▸ **YOUR INSTRUCTIONS**: Output each line of the material exactly as it stands.
** PROVIDED DATA follows **
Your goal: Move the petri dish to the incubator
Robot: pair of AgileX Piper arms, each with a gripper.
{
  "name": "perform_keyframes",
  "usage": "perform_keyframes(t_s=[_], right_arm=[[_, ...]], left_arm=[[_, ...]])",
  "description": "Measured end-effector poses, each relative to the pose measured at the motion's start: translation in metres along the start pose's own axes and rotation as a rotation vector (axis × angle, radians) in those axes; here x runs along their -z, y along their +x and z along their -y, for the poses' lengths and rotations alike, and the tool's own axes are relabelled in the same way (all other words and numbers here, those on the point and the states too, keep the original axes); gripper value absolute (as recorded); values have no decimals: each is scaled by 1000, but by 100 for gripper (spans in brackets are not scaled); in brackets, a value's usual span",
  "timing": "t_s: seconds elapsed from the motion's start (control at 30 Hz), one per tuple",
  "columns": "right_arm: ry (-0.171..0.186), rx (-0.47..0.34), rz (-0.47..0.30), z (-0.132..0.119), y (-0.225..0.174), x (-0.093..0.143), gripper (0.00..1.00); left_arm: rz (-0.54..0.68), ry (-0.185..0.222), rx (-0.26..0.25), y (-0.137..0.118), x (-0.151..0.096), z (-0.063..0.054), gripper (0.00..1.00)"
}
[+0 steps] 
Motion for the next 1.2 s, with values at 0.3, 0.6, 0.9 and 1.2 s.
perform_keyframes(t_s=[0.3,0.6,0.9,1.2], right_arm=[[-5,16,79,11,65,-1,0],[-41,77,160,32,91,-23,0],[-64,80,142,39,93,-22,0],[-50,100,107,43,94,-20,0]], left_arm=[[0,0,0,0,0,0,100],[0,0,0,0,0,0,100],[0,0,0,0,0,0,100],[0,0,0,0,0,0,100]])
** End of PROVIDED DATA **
▸ **SOLUTION BELOW**:
Your goal: Move the petri dish to the incubator
Robot: pair of AgileX Piper arms, each with a gripper.
{
  "name": "perform_keyframes",
  "usage": "perform_keyframes(t_s=[_], right_arm=[[_, ...]], left_arm=[[_, ...]])",
  "description": "Measured end-effector poses, each relative to the pose measured at the motion's start: translation in metres along the start pose's own axes and rotation as a rotation vector (axis × angle, radians) in those axes; here x runs along their -z, y along their +x and z along their -y, for the poses' lengths and rotations alike, and the tool's own axes are relabelled in the same way (all other words and numbers here, those on the point and the states too, keep the original axes); gripper value absolute (as recorded); values have no decimals: each is scaled by 1000, but by 100 for gripper (spans in brackets are not scaled); in brackets, a value's usual span",
  "timing": "t_s: seconds elapsed from the motion's start (control at 30 Hz), one per tuple",
  "columns": "right_arm: ry (-0.171..0.186), rx (-0.47..0.34), rz (-0.47..0.30), z (-0.132..0.119), y (-0.225..0.174), x (-0.093..0.143), gripper (0.00..1.00); left_arm: rz (-0.54..0.68), ry (-0.185..0.222), rx (-0.26..0.25), y (-0.137..0.118), x (-0.151..0.096), z (-0.063..0.054), gripper (0.00..1.00)"
}
[+0 steps] 
Motion for the next 1.2 s, with values at 0.3, 0.6, 0.9 and 1.2 s.
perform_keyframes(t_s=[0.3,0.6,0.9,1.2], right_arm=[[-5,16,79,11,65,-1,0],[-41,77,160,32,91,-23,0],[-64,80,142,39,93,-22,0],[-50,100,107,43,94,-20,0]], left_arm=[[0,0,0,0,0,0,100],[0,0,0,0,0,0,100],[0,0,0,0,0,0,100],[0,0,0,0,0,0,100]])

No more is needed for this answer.